> [Task brief] Your task is to transcribe the lines from the start of the data below through the line containing "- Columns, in", inclusive, exactly as they stand and without the pictures.

> [Data for processing]
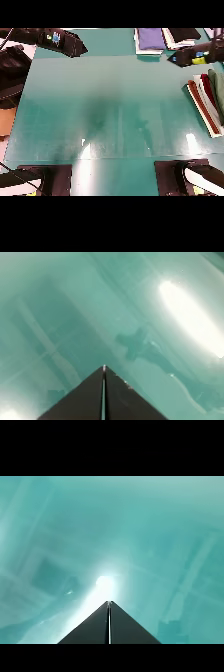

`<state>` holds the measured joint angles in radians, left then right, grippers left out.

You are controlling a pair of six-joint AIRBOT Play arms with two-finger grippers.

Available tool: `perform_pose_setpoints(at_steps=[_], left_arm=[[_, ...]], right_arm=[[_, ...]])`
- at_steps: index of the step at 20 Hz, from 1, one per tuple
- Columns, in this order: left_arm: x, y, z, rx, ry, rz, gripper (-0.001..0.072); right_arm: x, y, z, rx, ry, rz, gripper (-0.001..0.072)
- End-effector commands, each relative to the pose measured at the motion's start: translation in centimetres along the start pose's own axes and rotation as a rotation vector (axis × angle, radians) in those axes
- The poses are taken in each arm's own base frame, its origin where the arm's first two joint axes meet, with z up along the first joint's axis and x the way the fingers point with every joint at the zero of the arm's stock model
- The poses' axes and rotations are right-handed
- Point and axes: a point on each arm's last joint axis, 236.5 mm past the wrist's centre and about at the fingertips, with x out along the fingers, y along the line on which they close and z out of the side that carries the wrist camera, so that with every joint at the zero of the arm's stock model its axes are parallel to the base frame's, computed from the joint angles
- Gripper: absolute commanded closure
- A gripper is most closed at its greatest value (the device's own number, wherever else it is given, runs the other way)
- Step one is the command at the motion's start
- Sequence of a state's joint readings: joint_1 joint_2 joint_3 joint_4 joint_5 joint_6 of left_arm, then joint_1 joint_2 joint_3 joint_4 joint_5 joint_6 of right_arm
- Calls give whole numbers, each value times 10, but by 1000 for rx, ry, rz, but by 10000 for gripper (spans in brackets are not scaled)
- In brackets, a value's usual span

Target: Fold the shirts.

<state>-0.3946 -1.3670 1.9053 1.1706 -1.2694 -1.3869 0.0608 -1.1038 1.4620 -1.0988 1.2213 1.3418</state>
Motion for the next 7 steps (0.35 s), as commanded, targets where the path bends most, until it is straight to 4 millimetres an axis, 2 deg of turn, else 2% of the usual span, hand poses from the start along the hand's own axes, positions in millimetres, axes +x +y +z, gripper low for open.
perform_pose_setpoints(at_steps=[1,7], left_arm=[[0,0,1,0,-5,0,685],[0,0,1,0,-5,0,685]], right_arm=[[9,36,-3,-64,12,61,695],[8,35,-2,-62,10,59,695]])
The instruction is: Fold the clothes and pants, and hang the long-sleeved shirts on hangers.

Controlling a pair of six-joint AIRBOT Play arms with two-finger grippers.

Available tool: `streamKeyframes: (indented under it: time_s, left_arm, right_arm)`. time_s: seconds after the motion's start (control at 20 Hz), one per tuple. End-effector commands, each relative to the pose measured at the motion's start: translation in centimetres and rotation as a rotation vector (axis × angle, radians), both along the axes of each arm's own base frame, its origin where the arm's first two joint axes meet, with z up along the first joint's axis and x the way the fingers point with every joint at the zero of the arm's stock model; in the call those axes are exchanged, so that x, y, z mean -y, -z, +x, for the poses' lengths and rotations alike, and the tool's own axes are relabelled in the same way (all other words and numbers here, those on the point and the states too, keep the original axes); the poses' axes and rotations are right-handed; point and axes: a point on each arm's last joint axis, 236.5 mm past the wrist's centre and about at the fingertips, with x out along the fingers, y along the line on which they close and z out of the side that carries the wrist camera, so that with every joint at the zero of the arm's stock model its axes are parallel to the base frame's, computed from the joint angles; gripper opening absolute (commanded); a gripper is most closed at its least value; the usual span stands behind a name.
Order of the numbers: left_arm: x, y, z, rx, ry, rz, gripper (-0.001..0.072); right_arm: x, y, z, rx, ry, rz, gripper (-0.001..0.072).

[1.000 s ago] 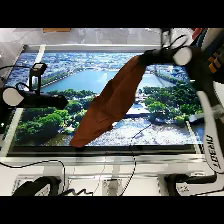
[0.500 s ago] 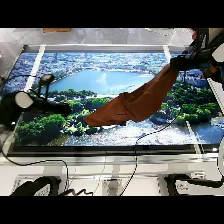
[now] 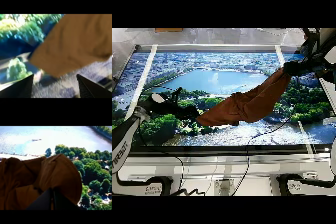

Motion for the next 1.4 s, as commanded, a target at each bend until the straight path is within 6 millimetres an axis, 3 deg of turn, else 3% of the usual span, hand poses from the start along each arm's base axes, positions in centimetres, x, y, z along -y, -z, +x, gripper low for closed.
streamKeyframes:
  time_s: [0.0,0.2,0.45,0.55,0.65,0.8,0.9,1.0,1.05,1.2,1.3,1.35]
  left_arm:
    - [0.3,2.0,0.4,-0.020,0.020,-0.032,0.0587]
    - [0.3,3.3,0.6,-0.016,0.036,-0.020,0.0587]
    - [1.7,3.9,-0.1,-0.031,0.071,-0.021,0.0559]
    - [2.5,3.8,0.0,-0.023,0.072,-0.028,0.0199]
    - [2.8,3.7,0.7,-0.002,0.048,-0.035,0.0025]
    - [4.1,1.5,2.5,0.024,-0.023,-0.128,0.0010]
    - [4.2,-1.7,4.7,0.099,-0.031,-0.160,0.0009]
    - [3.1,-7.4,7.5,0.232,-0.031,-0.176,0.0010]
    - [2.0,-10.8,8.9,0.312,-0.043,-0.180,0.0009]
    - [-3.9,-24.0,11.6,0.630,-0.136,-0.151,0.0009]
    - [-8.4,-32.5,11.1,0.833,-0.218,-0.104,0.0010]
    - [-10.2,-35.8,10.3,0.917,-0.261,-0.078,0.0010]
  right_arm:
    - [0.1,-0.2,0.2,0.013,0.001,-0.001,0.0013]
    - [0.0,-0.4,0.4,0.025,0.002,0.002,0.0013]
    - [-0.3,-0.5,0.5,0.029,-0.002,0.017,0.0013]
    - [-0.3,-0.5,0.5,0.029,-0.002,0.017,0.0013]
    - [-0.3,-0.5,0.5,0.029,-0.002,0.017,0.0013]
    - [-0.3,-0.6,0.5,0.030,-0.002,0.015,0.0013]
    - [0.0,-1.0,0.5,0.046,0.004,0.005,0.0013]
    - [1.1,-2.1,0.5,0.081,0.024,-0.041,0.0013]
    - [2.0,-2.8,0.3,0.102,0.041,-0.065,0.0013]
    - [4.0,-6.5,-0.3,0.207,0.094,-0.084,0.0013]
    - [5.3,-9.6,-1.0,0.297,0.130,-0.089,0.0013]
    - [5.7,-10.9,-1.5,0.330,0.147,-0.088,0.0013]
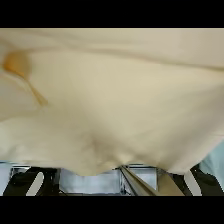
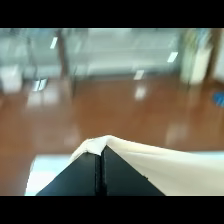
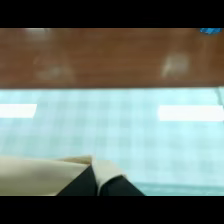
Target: Fold the shirts.
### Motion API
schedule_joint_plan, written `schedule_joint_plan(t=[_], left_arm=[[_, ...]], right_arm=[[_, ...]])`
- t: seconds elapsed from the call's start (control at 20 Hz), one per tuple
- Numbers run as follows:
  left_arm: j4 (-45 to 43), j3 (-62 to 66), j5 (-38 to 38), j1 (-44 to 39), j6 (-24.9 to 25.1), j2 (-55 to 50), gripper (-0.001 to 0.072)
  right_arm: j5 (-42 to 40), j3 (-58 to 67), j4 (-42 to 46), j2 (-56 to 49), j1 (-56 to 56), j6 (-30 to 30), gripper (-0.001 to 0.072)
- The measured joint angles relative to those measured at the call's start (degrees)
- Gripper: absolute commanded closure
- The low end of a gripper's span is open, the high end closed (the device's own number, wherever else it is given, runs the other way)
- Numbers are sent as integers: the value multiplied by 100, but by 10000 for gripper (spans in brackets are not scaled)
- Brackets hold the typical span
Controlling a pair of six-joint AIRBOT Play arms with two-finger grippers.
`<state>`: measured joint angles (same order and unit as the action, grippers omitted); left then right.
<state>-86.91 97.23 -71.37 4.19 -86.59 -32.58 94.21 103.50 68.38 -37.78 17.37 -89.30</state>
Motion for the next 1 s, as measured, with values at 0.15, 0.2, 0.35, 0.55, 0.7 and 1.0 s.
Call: schedule_joint_plan(t=[0.15, 0.2, 0.35, 0.55, 0.7, 1.0], left_arm=[[-396, -855, -13, -179, -354, -208, 684], [-466, -1217, 107, -212, -474, -332, 684], [-595, -2293, 918, -256, -1021, -909, 684], [-428, -2920, 2417, -271, -1764, -2260, 684], [70, -2636, 3195, -275, -2028, -3646, 684], [885, -892, 2758, -275, -2173, -6116, 684]], right_arm=[[-297, -1060, -345, -28, 0, 92, 692], [-490, -1497, -487, -87, -4, 177, 692], [-1178, -2638, -785, -549, -7, 533, 692], [-2188, -3294, -1261, -2000, -7, 1108, 692], [-2754, -3042, -1768, -3377, -7, 1438, 692], [-3045, -1628, -2181, -5761, -7, 1325, 692]])
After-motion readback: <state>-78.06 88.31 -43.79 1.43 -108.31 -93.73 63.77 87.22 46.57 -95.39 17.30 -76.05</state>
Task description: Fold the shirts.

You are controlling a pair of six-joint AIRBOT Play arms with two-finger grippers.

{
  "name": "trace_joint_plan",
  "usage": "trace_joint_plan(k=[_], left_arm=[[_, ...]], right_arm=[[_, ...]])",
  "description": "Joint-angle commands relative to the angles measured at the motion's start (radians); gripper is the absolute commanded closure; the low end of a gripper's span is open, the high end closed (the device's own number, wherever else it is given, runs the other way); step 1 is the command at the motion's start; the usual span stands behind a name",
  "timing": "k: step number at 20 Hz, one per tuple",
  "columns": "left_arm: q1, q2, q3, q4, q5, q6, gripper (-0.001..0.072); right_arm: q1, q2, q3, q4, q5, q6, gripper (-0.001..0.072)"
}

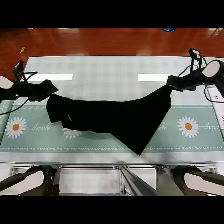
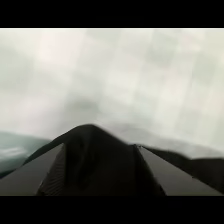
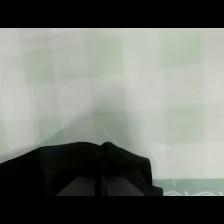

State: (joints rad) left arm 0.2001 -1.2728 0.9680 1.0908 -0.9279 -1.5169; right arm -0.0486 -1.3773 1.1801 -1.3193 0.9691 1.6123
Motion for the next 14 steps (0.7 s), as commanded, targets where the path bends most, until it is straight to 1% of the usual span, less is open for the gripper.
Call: trace_joint_plan(k=[1,2,3,6,9,12,14], left_arm=[[0.073,-0.017,0.044,0.097,-0.287,0.112,0.0202],[0.103,0.002,0.019,0.099,-0.338,0.122,0.0202],[0.132,0.033,-0.023,0.090,-0.356,0.117,0.0202],[0.173,0.153,-0.235,-0.026,-0.344,0.122,0.0201],[0.159,0.198,-0.439,-0.218,-0.291,0.217,0.0202],[0.117,0.193,-0.569,-0.299,-0.192,0.243,0.0201],[0.088,0.193,-0.610,-0.376,-0.168,0.286,0.0202]], right_arm=[[0.000,-0.049,0.040,0.034,0.018,-0.013,0.0687],[0.000,-0.049,0.040,0.034,0.033,-0.024,0.0687],[0.000,-0.049,0.040,0.034,0.044,-0.027,0.0687],[0.000,-0.049,0.040,0.035,0.055,-0.027,0.0687],[0.000,-0.049,0.040,0.040,0.060,-0.027,0.0687],[0.000,-0.049,0.040,0.046,0.079,-0.028,0.0687],[0.000,-0.049,0.040,0.046,0.083,-0.034,0.0687]])
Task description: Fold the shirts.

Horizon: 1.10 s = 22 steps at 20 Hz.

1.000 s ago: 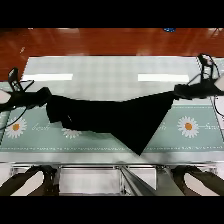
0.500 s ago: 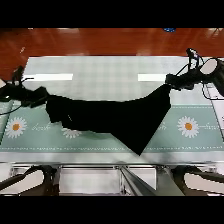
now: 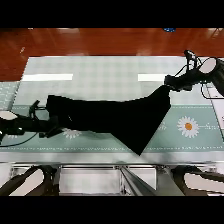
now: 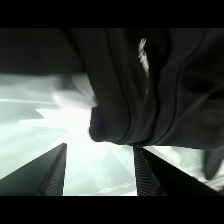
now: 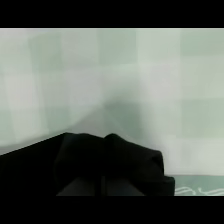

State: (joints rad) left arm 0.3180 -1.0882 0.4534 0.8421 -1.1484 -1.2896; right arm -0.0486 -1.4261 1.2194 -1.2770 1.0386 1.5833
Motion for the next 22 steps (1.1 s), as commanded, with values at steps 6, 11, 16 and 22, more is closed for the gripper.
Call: trace_joint_plan(k=[6,11,16,22], left_arm=[[-0.269,0.008,-0.115,-0.294,0.274,0.046,0.0202],[-0.463,-0.004,-0.107,-0.364,0.501,-0.033,0.0352],[-0.449,0.011,0.026,-0.364,0.399,0.025,0.0682],[-0.218,0.069,0.555,-0.364,0.200,0.024,0.0682]], right_arm=[[0.000,0.000,0.001,0.019,0.013,-0.006,0.0687],[0.001,0.000,0.001,0.031,0.028,-0.006,0.0687],[-0.001,0.011,0.002,0.037,0.069,-0.011,0.0688],[0.000,0.095,0.251,0.021,0.142,-0.017,0.0687]])
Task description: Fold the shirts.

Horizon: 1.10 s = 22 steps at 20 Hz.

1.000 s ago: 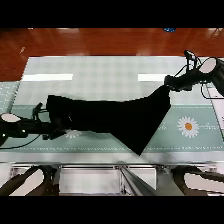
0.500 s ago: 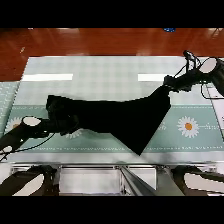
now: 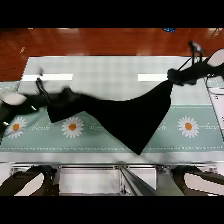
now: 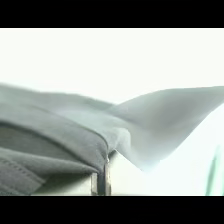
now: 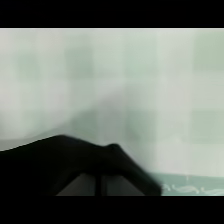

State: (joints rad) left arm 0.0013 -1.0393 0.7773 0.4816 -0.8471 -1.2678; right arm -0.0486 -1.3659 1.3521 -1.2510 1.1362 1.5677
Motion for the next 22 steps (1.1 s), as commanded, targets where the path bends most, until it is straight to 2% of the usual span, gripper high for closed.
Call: trace_joint_plan(k=[1,4,7,10,12,14,16,20,22], left_arm=[[0.148,0.020,0.348,-0.003,-0.144,-0.002,0.0682],[0.281,0.023,0.675,-0.003,-0.248,-0.018,0.0682],[0.406,0.053,0.932,-0.003,-0.289,-0.019,0.0682],[0.533,0.121,1.048,-0.003,-0.289,-0.019,0.0682],[0.557,0.172,1.057,-0.002,-0.257,-0.019,0.0682],[0.535,0.215,1.057,0.007,-0.295,-0.019,0.0682],[0.460,0.258,1.057,0.105,-0.341,-0.019,0.0682],[0.198,0.379,1.031,0.483,-0.431,-0.075,0.0682],[0.064,0.446,0.960,0.668,-0.512,-0.152,0.0682]], right_arm=[[0.000,0.055,0.187,-0.005,0.056,-0.001,0.0687],[0.000,0.140,0.383,-0.005,0.088,-0.001,0.0687],[0.000,0.285,0.513,-0.005,0.092,-0.014,0.0688],[0.000,0.460,0.532,-0.014,0.092,-0.032,0.0687],[0.000,0.564,0.532,-0.061,0.121,-0.051,0.0687],[0.000,0.645,0.532,-0.106,0.177,-0.050,0.0687],[0.000,0.711,0.532,-0.130,0.221,-0.049,0.0688],[0.000,0.801,0.532,-0.219,0.358,-0.015,0.0688],[0.000,0.809,0.531,-0.259,0.439,0.006,0.0687]])
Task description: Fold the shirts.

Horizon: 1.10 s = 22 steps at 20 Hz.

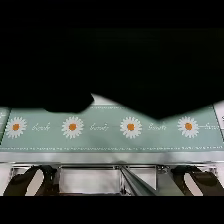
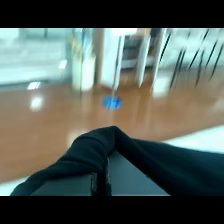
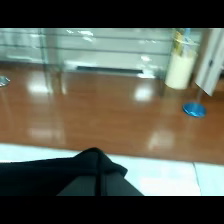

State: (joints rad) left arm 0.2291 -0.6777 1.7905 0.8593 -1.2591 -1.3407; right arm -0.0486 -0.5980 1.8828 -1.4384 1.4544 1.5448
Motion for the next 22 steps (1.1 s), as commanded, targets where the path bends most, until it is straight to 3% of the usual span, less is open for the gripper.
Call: trace_joint_plan(k=[1,3,5,7,11,13,17,22], left_arm=[[-0.209,0.111,-0.099,0.369,-0.151,-0.126,0.0682],[-0.254,0.145,-0.228,0.468,-0.254,-0.202,0.0682],[-0.254,0.153,-0.389,0.477,-0.328,-0.202,0.0682],[-0.254,0.146,-0.579,0.475,-0.274,-0.205,0.0682],[-0.254,0.031,-0.960,0.350,0.153,-0.220,0.0682],[-0.254,-0.113,-1.045,0.219,0.396,-0.160,0.0682],[-0.254,-0.506,-0.918,0.127,0.630,-0.107,0.0682],[-0.254,-0.851,-0.558,0.122,0.575,-0.111,0.0679]], right_arm=[[0.000,0.041,-0.014,-0.079,0.129,0.040,0.0687],[0.000,0.041,-0.080,-0.086,0.123,0.048,0.0687],[0.000,0.041,-0.196,-0.088,0.097,0.050,0.0688],[0.000,0.033,-0.352,-0.087,0.030,0.050,0.0688],[0.000,-0.102,-0.633,-0.079,-0.159,0.050,0.0688],[0.000,-0.253,-0.681,-0.052,-0.270,0.050,0.0688],[0.000,-0.628,-0.623,0.023,-0.492,0.033,0.0688],[0.000,-1.022,-0.364,0.182,-0.509,0.087,0.0684]])
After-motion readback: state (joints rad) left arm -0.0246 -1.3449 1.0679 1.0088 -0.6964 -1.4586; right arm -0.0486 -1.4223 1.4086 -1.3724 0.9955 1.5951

> [Solution to the exercise]
`<state>` holds the measured joint angles in radians, left then right, grippers left out.

You are controlling a pair of six-joint AIRBOT Play arms with two-finger grippers.

Available tool: `perform_pose_setpoints(at_steps=[_], left_arm=[[_, ...]], right_arm=[[_, ...]])`
- at_steps: index of the step at 20 Hz, from 1, one per tuple
- Columns, in this order: left_arm: x, y, z, rx, ry, rz, gripper (-0.001..0.072); right_arm: x, y, z, rx, ry, rz, gripper (-0.001..0.072)

The exercise output is complete.